[Stored records]
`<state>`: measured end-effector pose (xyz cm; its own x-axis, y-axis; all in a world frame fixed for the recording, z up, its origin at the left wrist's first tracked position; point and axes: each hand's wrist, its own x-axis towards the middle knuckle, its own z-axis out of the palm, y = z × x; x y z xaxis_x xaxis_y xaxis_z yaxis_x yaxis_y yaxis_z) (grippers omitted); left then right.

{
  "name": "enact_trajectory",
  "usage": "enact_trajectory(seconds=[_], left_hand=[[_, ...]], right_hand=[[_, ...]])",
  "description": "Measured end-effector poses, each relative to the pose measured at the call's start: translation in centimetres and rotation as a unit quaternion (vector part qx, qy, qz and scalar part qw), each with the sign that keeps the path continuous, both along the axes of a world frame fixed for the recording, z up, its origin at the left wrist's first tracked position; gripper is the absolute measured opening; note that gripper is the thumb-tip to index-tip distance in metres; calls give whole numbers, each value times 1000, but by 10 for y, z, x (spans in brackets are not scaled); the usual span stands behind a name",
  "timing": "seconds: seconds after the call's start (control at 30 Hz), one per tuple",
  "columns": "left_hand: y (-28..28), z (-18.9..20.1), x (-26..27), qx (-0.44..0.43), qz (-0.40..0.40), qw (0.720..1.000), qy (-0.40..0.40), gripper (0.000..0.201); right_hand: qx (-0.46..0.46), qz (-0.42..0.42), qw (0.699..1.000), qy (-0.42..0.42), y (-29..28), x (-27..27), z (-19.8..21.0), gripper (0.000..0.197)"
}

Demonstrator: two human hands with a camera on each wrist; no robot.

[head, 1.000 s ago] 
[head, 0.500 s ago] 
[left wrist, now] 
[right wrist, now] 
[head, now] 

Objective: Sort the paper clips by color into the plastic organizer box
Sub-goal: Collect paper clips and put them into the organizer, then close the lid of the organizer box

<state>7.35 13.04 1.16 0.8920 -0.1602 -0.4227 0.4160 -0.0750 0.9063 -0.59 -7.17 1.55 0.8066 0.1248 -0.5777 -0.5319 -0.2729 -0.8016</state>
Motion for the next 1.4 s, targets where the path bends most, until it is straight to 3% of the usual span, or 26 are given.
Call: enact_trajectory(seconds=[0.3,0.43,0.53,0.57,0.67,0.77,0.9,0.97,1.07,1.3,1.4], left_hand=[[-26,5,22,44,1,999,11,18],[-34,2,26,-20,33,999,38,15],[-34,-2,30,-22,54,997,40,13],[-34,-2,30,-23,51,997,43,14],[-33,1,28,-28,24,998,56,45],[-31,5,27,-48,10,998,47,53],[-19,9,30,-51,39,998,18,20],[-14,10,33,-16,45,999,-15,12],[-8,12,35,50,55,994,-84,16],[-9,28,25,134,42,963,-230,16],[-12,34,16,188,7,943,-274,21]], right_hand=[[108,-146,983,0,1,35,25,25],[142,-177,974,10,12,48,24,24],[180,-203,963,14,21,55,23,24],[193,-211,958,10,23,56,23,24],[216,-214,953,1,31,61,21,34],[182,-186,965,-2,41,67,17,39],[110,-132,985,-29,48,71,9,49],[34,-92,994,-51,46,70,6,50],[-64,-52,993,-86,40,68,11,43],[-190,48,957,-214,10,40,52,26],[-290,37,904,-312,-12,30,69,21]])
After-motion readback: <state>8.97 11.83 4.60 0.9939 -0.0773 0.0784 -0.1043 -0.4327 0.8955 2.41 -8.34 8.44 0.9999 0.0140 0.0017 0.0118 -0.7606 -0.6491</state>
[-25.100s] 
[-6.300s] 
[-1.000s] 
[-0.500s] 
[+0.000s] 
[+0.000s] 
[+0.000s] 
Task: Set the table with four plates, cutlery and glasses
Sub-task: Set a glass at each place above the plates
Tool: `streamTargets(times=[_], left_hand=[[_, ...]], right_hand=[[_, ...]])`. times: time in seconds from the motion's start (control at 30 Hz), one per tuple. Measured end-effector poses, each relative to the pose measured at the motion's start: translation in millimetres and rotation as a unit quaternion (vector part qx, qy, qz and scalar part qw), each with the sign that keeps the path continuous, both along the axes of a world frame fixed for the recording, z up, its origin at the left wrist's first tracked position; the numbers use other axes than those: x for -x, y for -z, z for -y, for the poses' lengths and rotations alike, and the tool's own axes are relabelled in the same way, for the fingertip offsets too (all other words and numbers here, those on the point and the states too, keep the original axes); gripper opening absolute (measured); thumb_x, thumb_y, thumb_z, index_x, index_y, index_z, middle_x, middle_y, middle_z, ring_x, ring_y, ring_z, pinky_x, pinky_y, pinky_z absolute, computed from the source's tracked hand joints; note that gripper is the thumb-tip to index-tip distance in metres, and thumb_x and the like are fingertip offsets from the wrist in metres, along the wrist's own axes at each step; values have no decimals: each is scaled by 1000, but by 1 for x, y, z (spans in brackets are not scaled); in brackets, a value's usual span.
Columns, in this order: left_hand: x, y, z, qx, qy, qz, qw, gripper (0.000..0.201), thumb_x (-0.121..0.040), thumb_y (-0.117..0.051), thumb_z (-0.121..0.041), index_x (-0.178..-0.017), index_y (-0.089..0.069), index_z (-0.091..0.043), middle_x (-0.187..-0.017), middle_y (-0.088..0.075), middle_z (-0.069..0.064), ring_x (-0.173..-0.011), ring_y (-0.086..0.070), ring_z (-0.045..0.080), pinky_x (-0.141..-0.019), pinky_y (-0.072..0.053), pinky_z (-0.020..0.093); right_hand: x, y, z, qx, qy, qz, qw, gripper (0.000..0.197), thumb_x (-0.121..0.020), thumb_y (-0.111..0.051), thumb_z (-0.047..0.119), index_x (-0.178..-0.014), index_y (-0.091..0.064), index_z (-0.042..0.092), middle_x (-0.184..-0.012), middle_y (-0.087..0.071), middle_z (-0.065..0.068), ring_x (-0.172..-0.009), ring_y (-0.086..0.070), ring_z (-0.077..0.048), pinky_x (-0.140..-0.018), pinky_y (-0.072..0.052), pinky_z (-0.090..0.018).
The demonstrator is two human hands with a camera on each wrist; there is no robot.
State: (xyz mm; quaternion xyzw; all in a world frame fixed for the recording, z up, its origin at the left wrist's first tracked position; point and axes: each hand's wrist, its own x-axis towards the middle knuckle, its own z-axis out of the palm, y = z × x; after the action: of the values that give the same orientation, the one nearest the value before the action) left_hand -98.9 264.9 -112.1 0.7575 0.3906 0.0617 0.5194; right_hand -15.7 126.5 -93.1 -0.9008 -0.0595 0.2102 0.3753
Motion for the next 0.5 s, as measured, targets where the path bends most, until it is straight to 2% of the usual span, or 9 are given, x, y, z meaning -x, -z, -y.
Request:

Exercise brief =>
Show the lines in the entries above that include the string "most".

Response to this task =>
Motion for the next 1.4 s, targets where the path bends most, until it is straight to 3% of the usual span, or 26 are given.
Motion for the next 0.5 s, as measured, targets where the path bends most, until it is straight to 2% of the usual span, or 9 are given, x, y, z meaning -x, -z, -y.

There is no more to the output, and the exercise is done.